Change is everywhere. There is always a better way of doing things. Sometimes it hurts to put away something we've done for years. Its like the child who hesitates along the river bank, testing the water with toes before walking in a little deeper. Sometimes its like a person walking on ice, thinking, "should I be doing this or is it yet untested?"
The point I am trying to make is this: Can we change as a church, as a Christian, develop more effective ways, and still keep the same Message? Can we always keep the real and pure Message of God's redeeming love to a lost world? The ways of conveying it may change, but the Message will always remain the same and will always have the power to transform those who will believe it!

Wilson L. Deaton
22nd January 2006, 04:33 PM (16:33)
...
The point I am trying to make is this: Can we change as a church, as a Christian, develop more effective ways, and still keep the same Message? Can we always keep the real and pure Message of God's redeeming love to a lost world? The ways of conveying it may change, but the Message will always remain the same and will always have the power to transform those who will believe it!

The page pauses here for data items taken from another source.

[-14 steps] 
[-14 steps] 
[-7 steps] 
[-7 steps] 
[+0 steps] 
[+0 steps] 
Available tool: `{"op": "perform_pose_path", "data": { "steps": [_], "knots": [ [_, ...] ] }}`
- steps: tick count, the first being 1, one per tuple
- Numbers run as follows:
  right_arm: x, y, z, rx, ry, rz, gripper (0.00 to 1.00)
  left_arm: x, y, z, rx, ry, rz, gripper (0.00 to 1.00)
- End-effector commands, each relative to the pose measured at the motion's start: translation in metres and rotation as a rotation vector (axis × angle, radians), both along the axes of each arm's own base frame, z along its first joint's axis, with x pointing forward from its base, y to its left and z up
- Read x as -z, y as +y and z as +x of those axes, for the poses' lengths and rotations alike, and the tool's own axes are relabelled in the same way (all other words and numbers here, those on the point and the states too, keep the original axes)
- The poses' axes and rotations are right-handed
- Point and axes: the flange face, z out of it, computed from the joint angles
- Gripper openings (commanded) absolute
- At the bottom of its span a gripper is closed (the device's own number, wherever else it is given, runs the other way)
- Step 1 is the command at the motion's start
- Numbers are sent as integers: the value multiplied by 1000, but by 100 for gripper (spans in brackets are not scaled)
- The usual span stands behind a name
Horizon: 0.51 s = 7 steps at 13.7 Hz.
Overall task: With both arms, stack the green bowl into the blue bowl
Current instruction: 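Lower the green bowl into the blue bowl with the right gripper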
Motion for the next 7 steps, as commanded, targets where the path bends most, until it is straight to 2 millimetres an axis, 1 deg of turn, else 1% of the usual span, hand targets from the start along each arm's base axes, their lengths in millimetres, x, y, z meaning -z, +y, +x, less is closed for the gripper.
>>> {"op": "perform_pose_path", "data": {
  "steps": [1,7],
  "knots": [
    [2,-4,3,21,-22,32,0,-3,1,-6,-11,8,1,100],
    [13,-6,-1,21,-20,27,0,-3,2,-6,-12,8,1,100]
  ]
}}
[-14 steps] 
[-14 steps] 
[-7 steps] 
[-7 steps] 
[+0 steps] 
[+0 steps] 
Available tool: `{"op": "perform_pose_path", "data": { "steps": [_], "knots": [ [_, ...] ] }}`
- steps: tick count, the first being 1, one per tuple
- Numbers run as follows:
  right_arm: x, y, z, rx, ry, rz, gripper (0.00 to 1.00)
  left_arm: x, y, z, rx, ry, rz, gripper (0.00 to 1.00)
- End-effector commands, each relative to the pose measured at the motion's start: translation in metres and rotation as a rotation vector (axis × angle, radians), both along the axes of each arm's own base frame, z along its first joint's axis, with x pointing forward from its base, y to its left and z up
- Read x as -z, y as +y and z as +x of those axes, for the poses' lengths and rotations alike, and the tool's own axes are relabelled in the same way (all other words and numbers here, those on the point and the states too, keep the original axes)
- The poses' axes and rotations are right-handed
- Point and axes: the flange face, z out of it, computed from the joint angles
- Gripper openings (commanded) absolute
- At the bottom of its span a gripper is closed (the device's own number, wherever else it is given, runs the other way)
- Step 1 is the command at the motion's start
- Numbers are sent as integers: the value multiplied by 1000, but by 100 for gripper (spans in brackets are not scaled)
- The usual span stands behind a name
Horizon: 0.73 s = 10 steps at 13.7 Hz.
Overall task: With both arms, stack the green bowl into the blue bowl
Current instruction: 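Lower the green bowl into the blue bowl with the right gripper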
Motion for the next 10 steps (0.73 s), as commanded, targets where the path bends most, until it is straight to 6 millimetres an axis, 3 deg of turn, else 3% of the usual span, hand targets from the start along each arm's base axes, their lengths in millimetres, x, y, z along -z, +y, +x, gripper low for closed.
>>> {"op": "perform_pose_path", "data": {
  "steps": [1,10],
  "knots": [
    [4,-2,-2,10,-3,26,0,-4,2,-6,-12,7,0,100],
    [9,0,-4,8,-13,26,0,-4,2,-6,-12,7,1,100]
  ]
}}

You've answered your own question, Bob, and I believe correctly! Yes we can change and still maintain the true message.

On the topic, however, I read this statement just yesterday, "The terms and teaching our tradition uses are vehicles to express the experience... It is this actual holiness that will, in all likelihood, convict and convince our multicultural contemporary world of its need for divine grace. The imperative for us, then, is not only to be faithful in teaching the doctrine of entire sancitification, but it is the challenge of actually reflecting the splendor of God's glory--God's own holiness--in our world." (Campbell & Burns, Wesleyan Essentials in a Multicultural Society, Nashville: Abingdon Press, 2004, p 87.)

In other words, our being holy is way more important that how we teach holiness.

Wilson

BobHunt
22nd January 2006, 04:44 PM (16:44)
Thats quite a statement!
I have often used an illustration about a mirror. A mirror reflects one image of ourself. But if you take the same mirror and break it into several pieces, then there are several reflections.
In the same way, if we allow the Lord to break us, and direct us, we can become several reflections of the Lord!
Thanks for your reply!

Barb Bouldrey
22nd January 2006, 11:06 PM (23:06)
I believe the church IS changing...more and more all the time. It is our effort to reach the lost for Christ by using new methods that they will relate to without losing our holiness message.

Part of the changing is discovering what is Biblical and what is just traditional. Biblical does not change. Traditional can be changed.

Not all tradtional needs to be changed...just what no longer works in a particular location.

In 36 years of pastoral ministry, John and I have seen gradual changes most of those years and more rapid changes in the last 10 years. We have seen the church change at many General Assemblies. But the message of the need of holiness of heart and holy living has not changed.

Barb

Ian Gentles
23rd January 2006, 03:27 AM (03:27)
Maybe we have changed the methods without loosing the massage, but have we lost our fervancy, and old fashioned christian love? In this I'm not thinking to judge anyone, I just feels the times have changed us, even in message is the same!